The most well-known trend indicator is the moving average. A properly used moving average can help you to enter a trade as well as keep you in a trade as long as the prevailing trend is in place. A moving average moves as the currency pair’s price moves. When the currency pair’s prices increase the value of the moving average increases as well and when the currency pair’s price decreases the value of the moving average decreases. The moving average trend indicator essentially smooths the price action by averaging the last “X” number of the currency pair’s closing prices. For instance, a simple 50-day moving average is the average of the last 50 days of closing prices for a currency pair.

The moving average is but one of many different types of Forex trend indicators that are available to you. Remember that they are not just useful in getting you in a trade, but in keeping you in a trade in the direction of the prevailing trend. We have all heard the saying, “Let your profits run”. That is exactly what a properly used trend indicator can do for you.

Basic Forex Trading Tips

Over the years, forex trading has brought massive losses to a lot of inexperienced and irresponsible investors. These debacles would have been avoided had these people been equipped with the right attitude and tools that are required in order to make calculated and sound investment moves.  Here are a few tips on how you can increase your chances to succeed in the foreign exchange market.

  1. Set up your investment goals and stick to them. – You first have to identify what you want to get out of trading.  What do you need to achieve to consider yourself a success – do you want financial freedom or will residual income be enough?  And what will be considered as trading failures?  The goals vary from one trader to another.  Once you establish your own set of goals, stick to it.
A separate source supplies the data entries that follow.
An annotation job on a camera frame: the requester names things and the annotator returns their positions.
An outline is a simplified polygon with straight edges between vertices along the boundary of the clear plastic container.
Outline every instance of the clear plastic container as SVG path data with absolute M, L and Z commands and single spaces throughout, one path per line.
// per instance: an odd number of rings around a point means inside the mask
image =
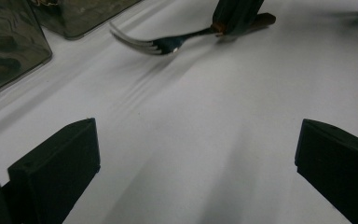
M 29 0 L 41 25 L 79 39 L 101 23 L 141 0 Z
M 51 55 L 27 0 L 0 0 L 0 89 Z

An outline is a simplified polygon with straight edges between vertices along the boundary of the metal object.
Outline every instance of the metal object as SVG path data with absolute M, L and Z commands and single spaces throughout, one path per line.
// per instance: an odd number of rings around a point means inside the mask
M 262 27 L 273 24 L 275 21 L 276 18 L 269 13 L 256 15 L 255 20 L 248 27 L 247 31 L 260 29 Z M 214 23 L 209 28 L 186 35 L 167 36 L 154 40 L 138 40 L 122 33 L 114 24 L 112 24 L 112 22 L 110 22 L 110 25 L 112 27 L 110 32 L 117 41 L 126 45 L 127 47 L 130 47 L 131 49 L 152 55 L 167 55 L 175 53 L 189 38 L 200 35 L 223 35 L 224 30 L 226 30 L 226 28 L 223 27 L 221 23 Z

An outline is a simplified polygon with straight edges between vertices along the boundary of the fork handle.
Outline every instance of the fork handle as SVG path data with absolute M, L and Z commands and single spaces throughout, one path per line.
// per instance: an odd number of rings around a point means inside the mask
M 254 30 L 258 30 L 258 29 L 262 29 L 265 28 L 269 25 L 274 24 L 276 21 L 276 17 L 272 14 L 269 13 L 261 13 L 255 16 L 255 19 L 253 20 L 253 22 L 247 27 L 247 29 L 245 31 L 243 31 L 244 33 L 249 32 L 249 31 L 254 31 Z M 227 32 L 227 27 L 224 23 L 222 22 L 214 22 L 211 26 L 216 33 L 221 34 L 221 35 L 226 35 Z
M 224 24 L 224 35 L 243 35 L 255 20 L 264 0 L 219 0 L 213 23 Z

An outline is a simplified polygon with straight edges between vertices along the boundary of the white table surface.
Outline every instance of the white table surface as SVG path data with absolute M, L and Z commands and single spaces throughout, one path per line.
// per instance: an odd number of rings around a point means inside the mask
M 132 36 L 207 27 L 217 0 L 144 0 L 112 22 Z M 69 224 L 349 223 L 296 172 L 302 119 L 358 136 L 358 1 L 266 0 L 268 29 L 127 49 L 102 25 L 0 92 L 0 183 L 63 126 L 96 118 L 102 169 Z

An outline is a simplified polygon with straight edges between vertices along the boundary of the fork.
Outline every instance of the fork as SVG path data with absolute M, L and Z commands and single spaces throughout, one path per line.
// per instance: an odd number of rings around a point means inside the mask
M 258 14 L 247 31 L 253 31 L 266 27 L 268 25 L 273 24 L 275 20 L 275 16 L 269 13 Z M 211 25 L 211 27 L 185 35 L 166 36 L 154 40 L 139 40 L 125 35 L 112 22 L 110 22 L 109 24 L 112 28 L 112 30 L 110 30 L 110 33 L 112 34 L 112 36 L 115 37 L 117 41 L 131 49 L 135 49 L 139 52 L 152 55 L 174 54 L 189 38 L 195 36 L 224 35 L 224 27 L 222 26 L 222 24 L 213 24 Z

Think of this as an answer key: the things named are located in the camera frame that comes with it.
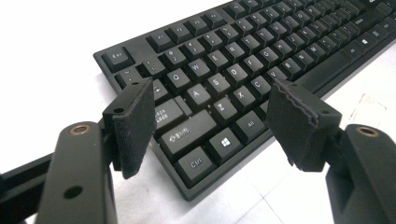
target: black mechanical arm
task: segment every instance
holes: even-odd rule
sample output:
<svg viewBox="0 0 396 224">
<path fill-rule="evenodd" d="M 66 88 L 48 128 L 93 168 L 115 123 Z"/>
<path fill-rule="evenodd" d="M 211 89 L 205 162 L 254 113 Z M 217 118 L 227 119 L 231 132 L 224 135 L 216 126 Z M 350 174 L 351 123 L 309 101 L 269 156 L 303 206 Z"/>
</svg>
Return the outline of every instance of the black mechanical arm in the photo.
<svg viewBox="0 0 396 224">
<path fill-rule="evenodd" d="M 109 164 L 135 175 L 155 130 L 152 80 L 129 85 L 98 123 L 65 128 L 53 154 L 1 175 L 0 220 L 18 223 L 117 223 Z M 266 124 L 290 164 L 321 172 L 335 223 L 396 223 L 396 146 L 378 129 L 349 125 L 317 96 L 275 80 Z"/>
</svg>

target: black keyboard
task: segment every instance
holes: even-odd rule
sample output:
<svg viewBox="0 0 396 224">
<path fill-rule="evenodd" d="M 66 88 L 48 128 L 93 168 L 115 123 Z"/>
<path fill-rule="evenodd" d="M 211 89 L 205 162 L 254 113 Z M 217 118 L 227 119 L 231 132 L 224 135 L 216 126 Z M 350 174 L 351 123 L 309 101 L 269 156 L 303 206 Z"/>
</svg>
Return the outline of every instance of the black keyboard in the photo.
<svg viewBox="0 0 396 224">
<path fill-rule="evenodd" d="M 154 79 L 151 147 L 190 201 L 271 138 L 274 78 L 318 96 L 396 37 L 394 1 L 238 0 L 94 54 L 120 93 Z"/>
</svg>
The most important thing about having set goals is that it will tell you when it is time to abandon a particular trade and when it is necessary to stay.  This is what caused the downfall of many traders.  Without proper guidance, they stayed on losing trades for too long, hoping for the market to turn around.  When it did not, and by the time they realized it, they have already lost everything.

  1. Start investing with small sums. – This is probably one of the best forex trading tips for beginners.  In theory, you cannot lose big if you only trade in small amounts.  Increase your stakes only with your accumulated profits.  Remember that the forex market is very volatile and huge price swings may happen any time.  Increasing your investment to make up for a losing trade makes no sense at all.  You only risk losing a lot more.  There will always be a next time to make up for losses.
  2. Initially focus on a single currency pair. – As it is, foreign exchange trading is complicated because of the nature of the market that is difficult for a beginner and even for a moderately experienced trader to understand.  As you will not be able learn everything in a short time, it will be more practical to learn one area at a time.  You are therefore well-advised if you initially limit your activities to one currency pair.  Choose the pair you are fairly familiar with and master it well.  As you gain more understanding and experience, you can start trading on other currency pairs.
  3. Do only what you understand. – If you do not understand what you are doing, why do it in the first place?  Do not even dare to trade if you do not know what the possible consequences of a particular move are.  Knowing the consequences can help you understand the risks involved.  And knowing the amount of risks will tell you whether it is a good investment move or not.

Sound forex trading means taking calculated risks.  You have to maximize your chances of succeeding by eliminating as much risks as possible.  Foreign investment is not like gambling where you leave everything to chance.  A lot of people got wiped out this way.

Forex Trading Hours

Various factors such as the volatility, global structure and size of the forex trading market have all contributed to its rapid rise in popularity and success in recent years.  Even with the exceptionally high liquidity of the forex market, traders are still able to invest extremely large amounts without necessarily affecting any specific rate of exchange.  These big positions are made affordable to foreign exchange traders due to the relatively low margin requirements that are adopted by many of the brokers in the industry.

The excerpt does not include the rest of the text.